2.    These instructions assume you have copied the patch files to a
      temporary directory, such as /tmp. Because customers obtain patches
      from different sources, these instructions do not attempt to cover
      all possibilities. To give one example, if this patch is on a tar
      tape inserted in st0, you would do this:

	# cd /tmp 
        # tar xvf /dev/rst0

3.    Go to the OBJ directory for the server's architecture:
 
        # cd /usr/kvm/sys/`arch -k`/OBJ
 
4.    Save the existing version of sec_socket.o. For example:
 
   	# cp sec_socket.o sec_socket.o.FCS

5.    Copy the new object module into the OBJ directory from the
      temporary directory.  For example:

	  # cp /tmp/sun4m/OBJ/sec_socket.o .

6.    Build and install the new kernel, carefully following substeps
      6a through 6d.

6a.   Choose a name for your configuration of the system; for example,
      PATCHED.

6b.   Create the configuration file by making a copy of GENERIC
      or of an already-customized configuration file, and change the
      mode.

	# cp GENERIC PATCHED; chmod +w PATCHED

6c.   Run config on the new file:

        # /etc/config PATCHED   

      (The directory ../PATCHED will be made if it doesn't exist and
      a "make depend" will be done unless you specify a "-n" flag.)
 
6d.   Make the new system:

        # cd ../PATCHED  
        # make

7.    Save the original kernel, install the new one in /vmunix, and
      try it out:

        # mv /vmunix /vmunix.orig
        # cp vmunix /vmunix
        # /etc/halt
        ok  boot

7.   If the system does not work, halt the server, reboot from the original
      kernel, restore the original kernel, and then rebuild the new kernel:

        # /etc/halt
        ok  boot vmunix.orig -s
        #  mv /vmunix.orig /vmunix
	ok boot

      Start again with step 2 above to rebuild the kernel.

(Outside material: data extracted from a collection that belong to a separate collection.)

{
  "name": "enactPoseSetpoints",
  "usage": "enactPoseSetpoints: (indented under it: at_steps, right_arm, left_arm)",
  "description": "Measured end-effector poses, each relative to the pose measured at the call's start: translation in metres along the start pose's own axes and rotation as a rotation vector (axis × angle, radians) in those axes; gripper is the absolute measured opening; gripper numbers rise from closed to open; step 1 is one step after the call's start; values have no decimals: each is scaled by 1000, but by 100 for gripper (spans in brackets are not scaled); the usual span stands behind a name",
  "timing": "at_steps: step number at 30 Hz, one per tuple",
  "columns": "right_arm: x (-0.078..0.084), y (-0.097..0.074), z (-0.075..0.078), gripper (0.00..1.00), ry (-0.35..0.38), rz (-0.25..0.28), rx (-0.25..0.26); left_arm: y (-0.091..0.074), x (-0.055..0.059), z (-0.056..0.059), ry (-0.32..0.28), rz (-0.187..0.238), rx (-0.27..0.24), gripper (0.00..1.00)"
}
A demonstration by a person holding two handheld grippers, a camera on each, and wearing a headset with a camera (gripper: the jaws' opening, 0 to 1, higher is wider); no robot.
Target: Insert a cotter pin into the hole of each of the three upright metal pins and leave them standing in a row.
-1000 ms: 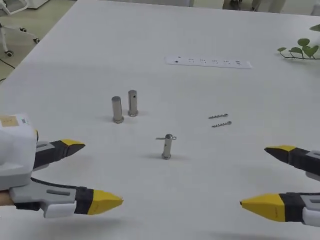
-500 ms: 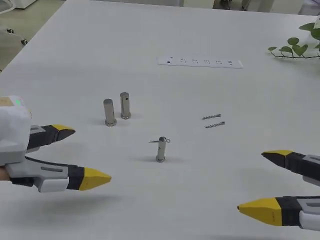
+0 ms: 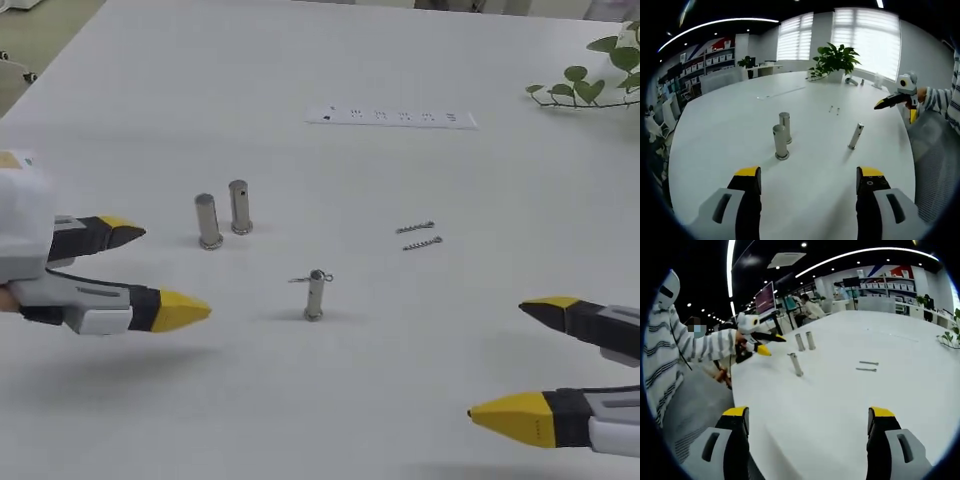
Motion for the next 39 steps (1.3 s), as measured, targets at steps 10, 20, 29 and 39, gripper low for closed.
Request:
enactPoseSetpoints:
  at_steps: [10,20,29,39]
  right_arm:
    - [-4,1,-1,100,-4,-2,-2]
    - [-4,-1,-3,99,34,8,-1]
    - [-3,-3,0,99,40,0,13]
    - [-1,-2,1,98,52,-14,19]
  left_arm:
    - [17,-4,-11,-9,-17,-10,70]
    - [31,-19,-20,-2,24,-23,57]
    - [36,-37,-33,16,51,-43,45]
    - [44,-32,-37,40,13,-28,35]
Point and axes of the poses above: the centre of the closed fingertips' face, and the gripper's own axes: y roughly forward along the fingers, z roughly to its right, x roughly out of its underside, the point moved 4 cm from there along -y, roughly backward along the fingers, and after that the axes turned 5 degrees about -y, right-handed, at the moved point
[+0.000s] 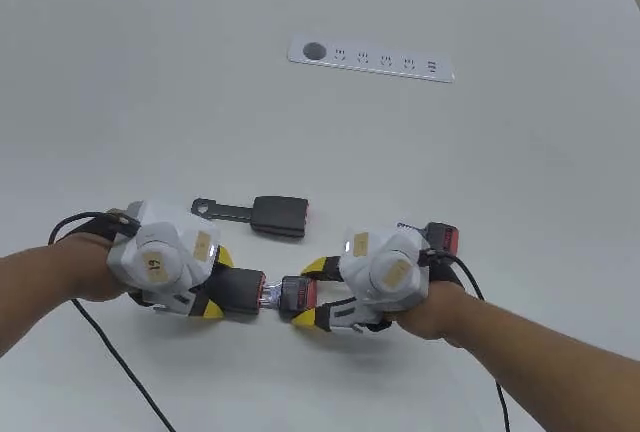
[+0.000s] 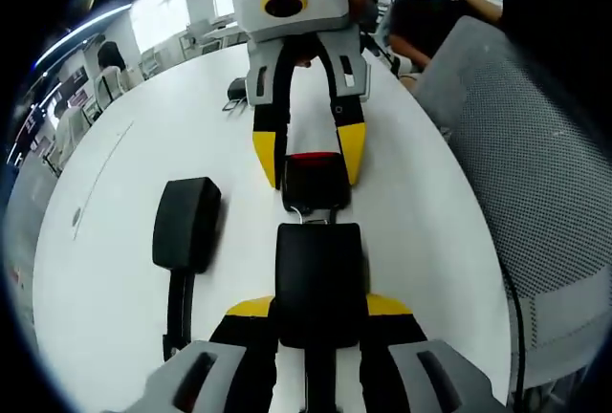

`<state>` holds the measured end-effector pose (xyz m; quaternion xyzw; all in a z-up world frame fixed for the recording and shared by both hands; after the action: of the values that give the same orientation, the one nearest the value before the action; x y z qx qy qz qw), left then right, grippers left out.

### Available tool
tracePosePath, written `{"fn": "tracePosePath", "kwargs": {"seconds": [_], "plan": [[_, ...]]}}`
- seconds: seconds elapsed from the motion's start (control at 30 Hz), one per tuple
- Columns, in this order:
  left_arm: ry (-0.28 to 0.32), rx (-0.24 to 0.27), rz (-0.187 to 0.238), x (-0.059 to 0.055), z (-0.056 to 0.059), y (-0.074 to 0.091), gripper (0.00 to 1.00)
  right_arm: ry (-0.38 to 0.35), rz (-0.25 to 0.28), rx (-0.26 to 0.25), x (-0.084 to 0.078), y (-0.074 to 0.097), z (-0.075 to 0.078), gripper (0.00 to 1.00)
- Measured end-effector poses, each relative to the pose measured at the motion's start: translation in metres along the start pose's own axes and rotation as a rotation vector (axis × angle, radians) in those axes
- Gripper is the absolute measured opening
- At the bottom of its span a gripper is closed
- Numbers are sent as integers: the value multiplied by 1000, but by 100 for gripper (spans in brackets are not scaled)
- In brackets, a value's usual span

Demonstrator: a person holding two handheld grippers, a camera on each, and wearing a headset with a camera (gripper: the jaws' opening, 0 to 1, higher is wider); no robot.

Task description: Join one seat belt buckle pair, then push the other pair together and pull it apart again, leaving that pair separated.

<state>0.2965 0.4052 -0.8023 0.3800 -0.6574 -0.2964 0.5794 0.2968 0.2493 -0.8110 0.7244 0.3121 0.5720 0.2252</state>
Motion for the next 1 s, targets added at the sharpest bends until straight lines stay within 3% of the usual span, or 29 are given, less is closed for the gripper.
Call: {"fn": "tracePosePath", "kwargs": {"seconds": [0.33,0.43,0.8,1.0], "plan": [[25,13,6,-1,2,1,34,-18,14,-18,11,-11,-1,33],[36,16,22,-2,1,1,34,-27,21,-20,9,-10,-3,33],[42,15,22,-2,2,1,34,-21,9,-23,10,-8,-3,33],[47,16,17,-1,3,1,34,-24,30,-22,7,-7,-3,33]]}}
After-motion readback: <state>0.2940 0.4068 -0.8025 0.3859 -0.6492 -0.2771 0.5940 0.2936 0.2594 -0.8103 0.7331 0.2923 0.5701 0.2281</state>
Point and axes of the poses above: the centre of the closed fingertips' face, and the gripper's own axes: y roughly backward along the fingers, z roughly to its right, x roughly out of its top, the point moved 7 cm from there along y, roughly backward along the fingers, and after that the axes turned 10 degrees about x, right-handed, at the moved point
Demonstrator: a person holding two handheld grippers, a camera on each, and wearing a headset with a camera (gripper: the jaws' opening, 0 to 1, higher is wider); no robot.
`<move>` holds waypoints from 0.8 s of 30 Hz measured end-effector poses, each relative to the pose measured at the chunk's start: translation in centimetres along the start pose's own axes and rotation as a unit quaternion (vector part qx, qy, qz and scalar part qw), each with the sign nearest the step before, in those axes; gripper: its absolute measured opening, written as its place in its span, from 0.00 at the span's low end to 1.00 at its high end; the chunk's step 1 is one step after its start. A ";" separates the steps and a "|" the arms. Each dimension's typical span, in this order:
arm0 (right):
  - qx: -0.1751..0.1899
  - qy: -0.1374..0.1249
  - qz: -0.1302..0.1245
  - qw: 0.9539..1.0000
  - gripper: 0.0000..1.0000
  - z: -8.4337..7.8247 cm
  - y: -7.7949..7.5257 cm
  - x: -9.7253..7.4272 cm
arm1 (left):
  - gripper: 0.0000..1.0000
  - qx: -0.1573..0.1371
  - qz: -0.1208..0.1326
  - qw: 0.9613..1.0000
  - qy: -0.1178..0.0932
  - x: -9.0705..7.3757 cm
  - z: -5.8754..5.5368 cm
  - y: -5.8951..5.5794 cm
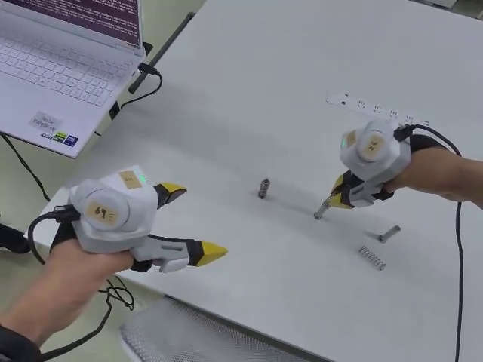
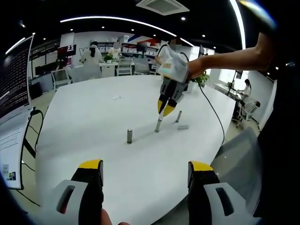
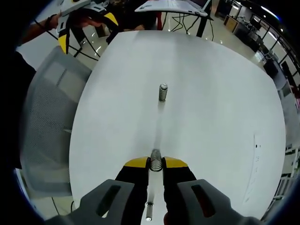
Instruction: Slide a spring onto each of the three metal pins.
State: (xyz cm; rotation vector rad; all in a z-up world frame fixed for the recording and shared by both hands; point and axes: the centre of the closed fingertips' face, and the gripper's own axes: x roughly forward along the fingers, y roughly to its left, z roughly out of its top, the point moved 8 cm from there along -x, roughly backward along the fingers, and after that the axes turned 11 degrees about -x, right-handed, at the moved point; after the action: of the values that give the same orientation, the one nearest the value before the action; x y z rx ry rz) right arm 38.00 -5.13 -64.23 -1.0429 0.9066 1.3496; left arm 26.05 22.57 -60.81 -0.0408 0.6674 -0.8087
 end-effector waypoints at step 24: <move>-0.021 0.024 0.021 0.999 0.09 0.0 -0.2 2.6 | 0.71 -0.010 0.004 1.000 -0.003 -0.3 0.3 0.2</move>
State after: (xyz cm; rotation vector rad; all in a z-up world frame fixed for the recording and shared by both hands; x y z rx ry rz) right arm 38.31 -4.29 -66.68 -1.0974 0.9430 1.3881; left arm 26.18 22.82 -60.48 -0.0595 0.6691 -0.7931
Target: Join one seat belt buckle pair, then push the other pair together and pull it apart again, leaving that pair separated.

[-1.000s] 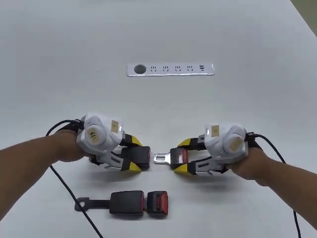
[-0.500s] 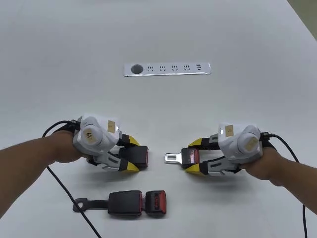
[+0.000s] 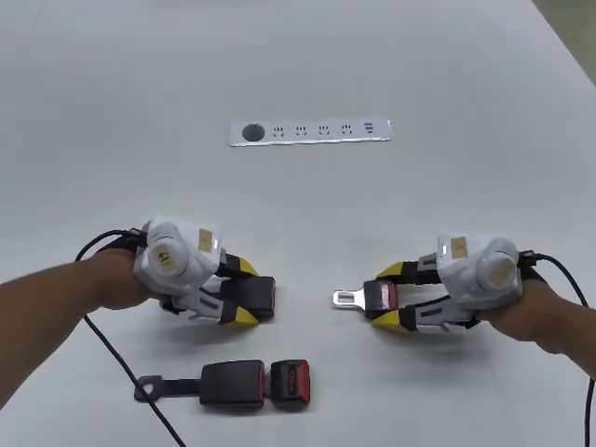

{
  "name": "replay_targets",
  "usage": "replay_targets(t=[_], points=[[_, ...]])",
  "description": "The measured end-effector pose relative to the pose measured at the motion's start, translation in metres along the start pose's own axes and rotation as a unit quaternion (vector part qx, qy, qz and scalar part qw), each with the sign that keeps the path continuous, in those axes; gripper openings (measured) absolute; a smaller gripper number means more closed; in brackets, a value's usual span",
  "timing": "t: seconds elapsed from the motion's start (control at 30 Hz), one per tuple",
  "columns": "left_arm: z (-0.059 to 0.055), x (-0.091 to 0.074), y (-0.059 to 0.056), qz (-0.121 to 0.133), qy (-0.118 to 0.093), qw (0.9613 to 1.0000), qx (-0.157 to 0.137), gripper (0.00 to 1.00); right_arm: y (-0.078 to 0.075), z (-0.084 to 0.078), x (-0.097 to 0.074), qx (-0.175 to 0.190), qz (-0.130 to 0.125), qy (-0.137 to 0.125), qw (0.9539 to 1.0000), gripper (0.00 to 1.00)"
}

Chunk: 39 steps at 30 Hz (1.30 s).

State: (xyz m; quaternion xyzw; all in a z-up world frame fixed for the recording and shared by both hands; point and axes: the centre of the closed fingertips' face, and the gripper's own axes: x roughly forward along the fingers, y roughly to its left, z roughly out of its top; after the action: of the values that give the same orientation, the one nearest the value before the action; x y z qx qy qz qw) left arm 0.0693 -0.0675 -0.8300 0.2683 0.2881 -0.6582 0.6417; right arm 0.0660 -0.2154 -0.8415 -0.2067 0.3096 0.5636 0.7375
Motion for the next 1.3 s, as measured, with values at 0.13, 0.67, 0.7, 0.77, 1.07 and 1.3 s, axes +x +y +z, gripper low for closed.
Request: replay_targets(t=[0.13, 0.67, 0.7, 0.77, 1.07, 1.3], points=[[0.000, 0.000, 0.000, 0.000, 0.001, 1.0000, 0.001, 0.37, 0.000, -0.002, -0.002, 0.004, -0.002, -0.002, 1.0000, 0.37], [-0.001, 0.001, -0.001, -0.003, 0.020, 0.9994, -0.027, 0.45, 0.004, 0.000, -0.003, 0.014, -0.007, 0.005, 0.9999, 0.38], [-0.001, 0.000, -0.001, 0.000, 0.020, 0.9992, -0.035, 0.47, 0.003, 0.000, -0.003, 0.019, -0.012, 0.006, 0.9997, 0.38], [0.000, -0.002, 0.002, 0.009, 0.014, 0.9989, -0.044, 0.50, 0.003, 0.002, -0.005, 0.027, -0.022, 0.006, 0.9994, 0.44], [0.015, -0.030, 0.026, 0.099, -0.040, 0.9876, -0.115, 0.71, -0.010, 0.022, -0.016, 0.119, -0.100, -0.047, 0.9868, 0.74], [0.011, -0.063, 0.036, 0.188, -0.079, 0.9617, -0.183, 0.78, -0.017, 0.039, -0.029, 0.151, -0.176, -0.084, 0.9690, 0.83]])
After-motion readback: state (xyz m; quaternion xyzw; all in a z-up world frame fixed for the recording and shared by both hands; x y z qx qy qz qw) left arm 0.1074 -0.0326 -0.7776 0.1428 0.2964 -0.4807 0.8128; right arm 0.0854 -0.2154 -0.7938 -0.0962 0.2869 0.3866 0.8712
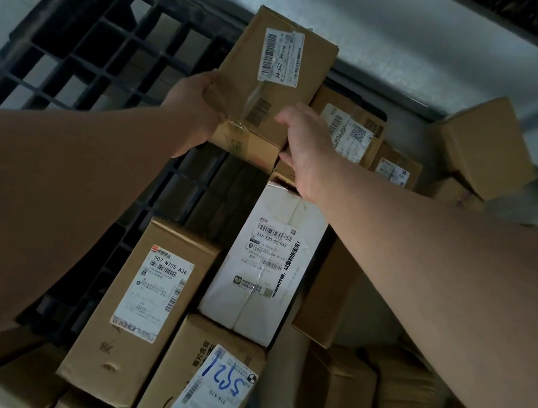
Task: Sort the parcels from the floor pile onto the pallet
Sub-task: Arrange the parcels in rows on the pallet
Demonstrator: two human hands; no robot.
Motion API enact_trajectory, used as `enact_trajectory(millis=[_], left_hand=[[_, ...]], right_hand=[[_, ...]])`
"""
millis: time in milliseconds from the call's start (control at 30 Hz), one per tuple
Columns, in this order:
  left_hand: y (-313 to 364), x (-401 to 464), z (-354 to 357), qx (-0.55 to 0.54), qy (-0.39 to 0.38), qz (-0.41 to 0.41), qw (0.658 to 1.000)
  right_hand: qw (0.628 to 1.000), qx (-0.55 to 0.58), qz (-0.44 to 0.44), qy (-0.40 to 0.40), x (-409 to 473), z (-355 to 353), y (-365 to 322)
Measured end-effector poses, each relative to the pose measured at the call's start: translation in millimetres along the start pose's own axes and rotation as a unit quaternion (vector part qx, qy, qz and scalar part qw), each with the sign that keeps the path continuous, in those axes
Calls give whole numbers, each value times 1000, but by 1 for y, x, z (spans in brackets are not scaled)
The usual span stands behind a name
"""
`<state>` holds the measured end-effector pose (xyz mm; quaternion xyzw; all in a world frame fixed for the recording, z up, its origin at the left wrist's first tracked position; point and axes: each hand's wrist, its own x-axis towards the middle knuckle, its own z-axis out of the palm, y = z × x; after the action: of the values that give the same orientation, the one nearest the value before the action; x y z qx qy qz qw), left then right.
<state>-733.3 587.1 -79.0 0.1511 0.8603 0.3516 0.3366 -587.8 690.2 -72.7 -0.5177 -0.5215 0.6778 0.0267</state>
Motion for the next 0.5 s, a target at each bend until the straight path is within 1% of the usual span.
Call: enact_trajectory(millis=[133,200,300,400,500], left_hand=[[9,-2,6,60,2,25,998],[13,-3,7,113,5,38,993],[20,-13,8,245,25,68,967],[29,-36,8,290,2,106,951],[45,-63,0,330,-16,161,930]], right_hand=[[1000,-11,-9,7,2,-2,-6],[999,-28,-21,10,0,-1,-7],[994,-88,-53,41,-9,0,-7],[982,-153,-93,60,-30,-1,-9],[975,-176,-120,56,-55,-9,-11]])
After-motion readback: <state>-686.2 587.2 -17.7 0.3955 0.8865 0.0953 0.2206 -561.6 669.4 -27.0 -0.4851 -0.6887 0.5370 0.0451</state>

8.   Return the server to single-user mode, and configure the diskless clients.

	# /etc/halt
	ok boot -s

      For diskless clients with the same architecture as the
      server, go to step 9.

      When any diskless clients do not have the same architecture as the
      server, do step 10.

9.   For each client with the same kernel architecture as the server,
      copy the new /vmunix into the /export/root/<clientname> directory
      following substeps 10a through 10c.

10a.  Go to the client's root directory:

        # cd /export/root/<clientname>
 
10b.  Back up the current vmunix file:

        # cp vmunix vmunix.FCS

10c.  Copy the server's /vmunix to the current directory:

        # cp /vmunix vmunix

11.   For any diskless clients that do not have the same architecture
      as the server, before you build the new kernel for each
      architecture, make a copy of the sec_socket.o object file and copy the
      patched file into the appropriate OBJ directory for that
      architecture, under:

/export/exec/kvm/sun[4,4c,4m].trusted_solaris.1.1/sys/sun[4,4c,4m]/OBJ

      as described in substeps 12a through 12e.
      
12a.  Go to the appropriate OBJ directory and make a copy of the object
      file.  For example, for a sun4c:

	# cd /export/exec/kvm/sun4c.trusted_solaris.1.1/sys/sun4c/OBJ
	# cp sec_socket.o sec_socket.o.FCS

12b.  Copy the patched sec_socket.o object file from the temporary directory
      into the appropriate OBJ directory.  For example:

        # cp /tmp/sun4c/OBJ/sec_socket.o .
 
12c.  Follow Method 2 on page 244 of the SunOS 4.1 System and Network
      Administration Manual, in the section titled "Procedure for
      Reconfiguring the Kernel," to create a new kernel for the
      appropriate architecture.

13d.  Copy the new kernel to all clients with the same architecture.

13e.  Repeat steps 13a through 13e for each architecture.